MORE than 1,500 people cheered and chanted in Grizedale Forest opposing the Government’s plans to sell-off forests today.

Mountain bikers, walkers, horseriders and families turned up last Sunday to rally against the plans which have been branded a ‘sham’.

Placard-waving crowds at the event, organised by local campaign group Save Lakelands Forests, saw Westmorland and Lonsdale PM Tim Farron, and John Woodcock, MP for Barrow, rip up copies of the Government’s Public Bodies Reform bill.

The pair vowed to fight the Department for Environment, Food and Rural Affairs consultation on forest sales and also to vote against two specific clauses in the Public Bodies Reform bill when it is heard in the House of Commons in six weeks’ time.

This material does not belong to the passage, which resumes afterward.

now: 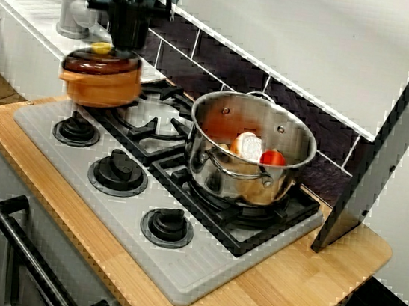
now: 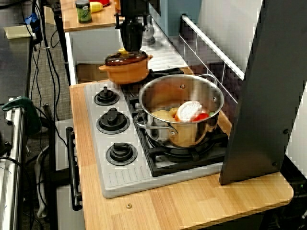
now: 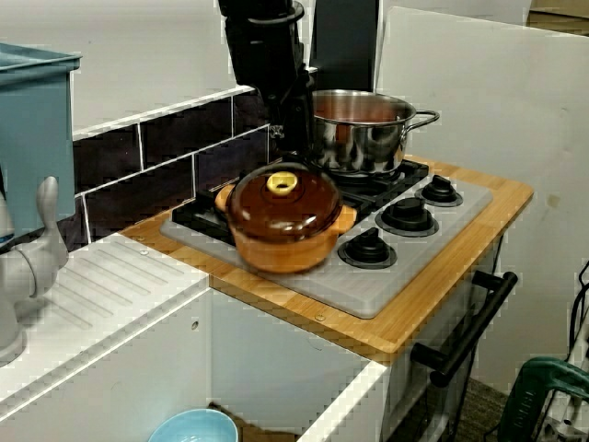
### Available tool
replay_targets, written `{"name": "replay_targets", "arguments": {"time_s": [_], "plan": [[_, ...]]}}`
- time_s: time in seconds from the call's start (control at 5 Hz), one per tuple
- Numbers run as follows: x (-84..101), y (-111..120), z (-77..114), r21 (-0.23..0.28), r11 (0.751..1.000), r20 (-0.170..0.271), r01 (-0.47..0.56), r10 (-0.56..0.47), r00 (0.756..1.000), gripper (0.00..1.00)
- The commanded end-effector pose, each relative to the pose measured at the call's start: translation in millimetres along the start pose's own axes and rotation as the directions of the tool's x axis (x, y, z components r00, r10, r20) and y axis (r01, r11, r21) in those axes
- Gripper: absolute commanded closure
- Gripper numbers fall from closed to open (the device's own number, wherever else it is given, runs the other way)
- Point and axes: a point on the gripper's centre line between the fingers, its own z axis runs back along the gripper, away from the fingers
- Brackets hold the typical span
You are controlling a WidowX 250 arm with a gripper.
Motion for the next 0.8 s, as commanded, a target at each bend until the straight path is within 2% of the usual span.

Labour MP John Woodcock said: “Governments have to govern with the consent of the people and on this issue you are making it very clear that they simply do not have that consent.”

Eric Robson, chairman of Cumbria Tourism, said: “The sham is that they are going to have a consultation while at the same time the Government pushes on with two clauses in the Public Bodies Reform Bill which would dramatically change what happens.

“At the moment Caroline Spelman [secretary of state for Defra] can only sell off 15 per cent of Forestry Commission land but if these two clauses are passed into law she and future secretaries of state will be able to sell off the lot without any further consultation.

"It’s an absolute disgrace.”

Protest organiser Mike Morton, of Save Lakeland Forests, said the protest against forest sales had cut right across social divides.

"If we're going to have any sort of meaningful consultation at all the Government needs to abandon those clauses because otherwise it shows the Government has already made up its mind.

"From sports people, local farmers, bird watchers, 'right to roam' activists, families...people from all sorts of backgrounds are all united behind the same cause - to stop the Government selling off our forests."

Mountain biker Tim Dalzell, from Windermere, said: "I came to the rally because I want to see this place stay open and as a mountain biker I'm interested in keeping the woods as they are.

"With action like today we've got a good chance of changing their minds."